Tuesday, June 24, 2008

What is (not) Exploratory Search?

One of the recurring topics at The Noisy Channel is exploratory search. Indeed, one of our readers recently took the initiative to upgrade the Wikipedia entry on exploratory search.

In the information retrieval literature. exploratory search comes across as a niche topic consigned to specialty workshops. A cursory reading of papers from the major information retrieval conferences would lead one to believe that most search problems boil down to improving relevance ranking, albeit with different techniques for different problems (e.g., expert search vs. document search) or domains (e.g., blogs vs. news).

But it's not just the research community that has neglected exploratory search. When most non-academics think of search, they think of Google with its search box and ranked list of results. The interaction design of web search is anything but exploratory. To the extent that people engage in exploratory search on the web, they tend to do so in spite of, rather than because of, the tools at their disposal.
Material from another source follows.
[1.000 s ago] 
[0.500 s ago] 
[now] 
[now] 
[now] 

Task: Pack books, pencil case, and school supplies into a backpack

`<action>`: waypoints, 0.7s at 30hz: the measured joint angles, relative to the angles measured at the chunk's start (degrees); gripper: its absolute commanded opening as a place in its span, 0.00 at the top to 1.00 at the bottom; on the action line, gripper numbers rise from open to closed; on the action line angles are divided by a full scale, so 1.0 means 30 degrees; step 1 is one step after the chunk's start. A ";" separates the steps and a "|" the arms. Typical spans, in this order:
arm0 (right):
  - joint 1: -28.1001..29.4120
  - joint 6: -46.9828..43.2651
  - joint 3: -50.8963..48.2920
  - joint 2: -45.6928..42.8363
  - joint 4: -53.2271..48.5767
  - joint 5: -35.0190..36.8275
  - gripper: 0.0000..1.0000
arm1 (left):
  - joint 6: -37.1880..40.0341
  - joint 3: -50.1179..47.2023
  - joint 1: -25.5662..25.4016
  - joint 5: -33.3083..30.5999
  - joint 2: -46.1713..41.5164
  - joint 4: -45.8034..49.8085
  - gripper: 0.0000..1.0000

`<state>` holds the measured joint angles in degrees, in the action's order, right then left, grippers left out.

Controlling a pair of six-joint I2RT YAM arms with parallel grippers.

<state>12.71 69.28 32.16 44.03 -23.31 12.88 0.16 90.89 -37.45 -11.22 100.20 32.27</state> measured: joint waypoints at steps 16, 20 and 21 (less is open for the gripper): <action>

Should we conclude then that exploratory search is, in fact, a fringe use case?

According to Ryen White, Gary Marchionini, and Gheorghe Muresan:
Exploratory search can be used to describe an information-seeking problem context that is open-ended, persistent, and multi-faceted; and to describe information-seeking processes that are opportunistic, iterative, and multi-tactical. In the first sense, exploratory search is commonly used in scientific discovery, learning, and decision making contexts. In the second sense, exploratory tactics are used in all manner of information seeking and reflect seeker preferences and experience as much as the goal (Marchionini, 2006).
If we accept this dichotomy, then the first sense of exploratory search is a niche use case, while the second sense characterizes almost everything we call search. Perhaps it is more useful to ask what is not exploratory search.

Let me offer the following characterization of non-exploratory search:
  • You know exactly what you want.
  • You know exactly how to ask for it.
  • You expect a search query to yield one of two responses:
    - Success: you are presented with the object of your search.
    - Failure: you learn that the object of your search is unavailable.
If any of these assumptions fails to hold, then the search problem is, to some extent, exploratory.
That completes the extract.